**Exercise instructions**
What is the number of lines in the following data that contain "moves"? Answer with the number alone.

[Data records]

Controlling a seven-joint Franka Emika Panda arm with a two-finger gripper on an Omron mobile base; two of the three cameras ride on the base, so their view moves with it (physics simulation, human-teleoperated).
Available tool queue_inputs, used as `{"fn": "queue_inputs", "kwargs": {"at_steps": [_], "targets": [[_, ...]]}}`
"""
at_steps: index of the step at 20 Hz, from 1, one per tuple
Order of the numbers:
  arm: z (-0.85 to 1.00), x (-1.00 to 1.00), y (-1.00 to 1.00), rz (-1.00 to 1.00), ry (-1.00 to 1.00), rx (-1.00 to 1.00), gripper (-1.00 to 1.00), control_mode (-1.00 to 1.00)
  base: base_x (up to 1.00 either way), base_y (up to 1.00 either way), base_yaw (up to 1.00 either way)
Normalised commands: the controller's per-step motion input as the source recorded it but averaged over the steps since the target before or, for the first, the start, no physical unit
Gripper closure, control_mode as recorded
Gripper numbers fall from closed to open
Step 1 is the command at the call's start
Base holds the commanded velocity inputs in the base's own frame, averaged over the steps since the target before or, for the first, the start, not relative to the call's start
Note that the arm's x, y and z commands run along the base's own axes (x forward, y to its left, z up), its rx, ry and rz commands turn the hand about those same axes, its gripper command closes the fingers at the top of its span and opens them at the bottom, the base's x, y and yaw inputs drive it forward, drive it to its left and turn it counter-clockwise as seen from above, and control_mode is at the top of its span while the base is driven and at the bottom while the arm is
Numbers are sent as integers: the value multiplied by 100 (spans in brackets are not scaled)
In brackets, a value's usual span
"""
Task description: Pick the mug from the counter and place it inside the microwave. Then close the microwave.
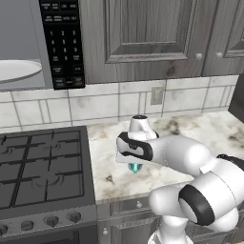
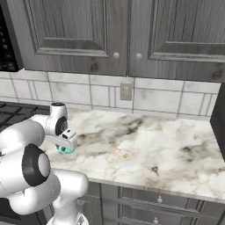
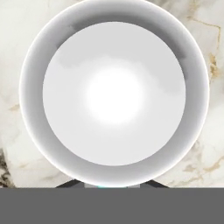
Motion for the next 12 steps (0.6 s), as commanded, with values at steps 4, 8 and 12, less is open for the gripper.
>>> {"fn": "queue_inputs", "kwargs": {"at_steps": [4,8,12], "targets": [[0,-2,0,0,0,0,100,-100,0,0,0],[22,-9,-5,1,-2,5,100,-100,0,0,0],[74,-45,-12,10,-6,7,100,-100,0,0,0]]}}
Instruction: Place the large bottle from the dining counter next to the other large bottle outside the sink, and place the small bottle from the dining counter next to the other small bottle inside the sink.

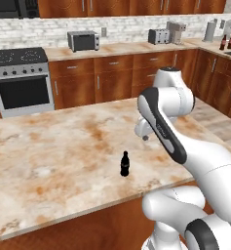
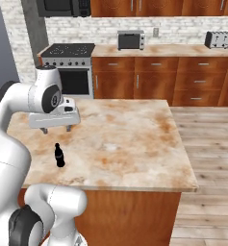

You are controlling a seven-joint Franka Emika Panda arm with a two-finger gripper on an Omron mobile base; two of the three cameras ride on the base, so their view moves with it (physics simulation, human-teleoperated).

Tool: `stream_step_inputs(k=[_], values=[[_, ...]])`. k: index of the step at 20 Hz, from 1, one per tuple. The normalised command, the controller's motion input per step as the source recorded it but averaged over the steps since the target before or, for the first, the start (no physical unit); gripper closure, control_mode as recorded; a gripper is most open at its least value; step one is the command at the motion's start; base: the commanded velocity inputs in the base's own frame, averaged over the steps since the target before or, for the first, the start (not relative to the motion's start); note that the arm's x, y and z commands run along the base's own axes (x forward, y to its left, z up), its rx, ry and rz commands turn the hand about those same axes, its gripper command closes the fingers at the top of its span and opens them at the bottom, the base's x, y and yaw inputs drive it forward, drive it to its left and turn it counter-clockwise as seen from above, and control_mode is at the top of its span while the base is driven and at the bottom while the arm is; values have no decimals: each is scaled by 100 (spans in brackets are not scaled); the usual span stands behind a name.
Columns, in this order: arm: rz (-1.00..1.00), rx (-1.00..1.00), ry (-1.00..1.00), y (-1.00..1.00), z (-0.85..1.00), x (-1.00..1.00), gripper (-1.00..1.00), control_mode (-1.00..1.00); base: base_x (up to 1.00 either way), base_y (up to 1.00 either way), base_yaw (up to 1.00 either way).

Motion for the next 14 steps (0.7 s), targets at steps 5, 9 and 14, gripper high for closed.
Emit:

**Exercise answer**
2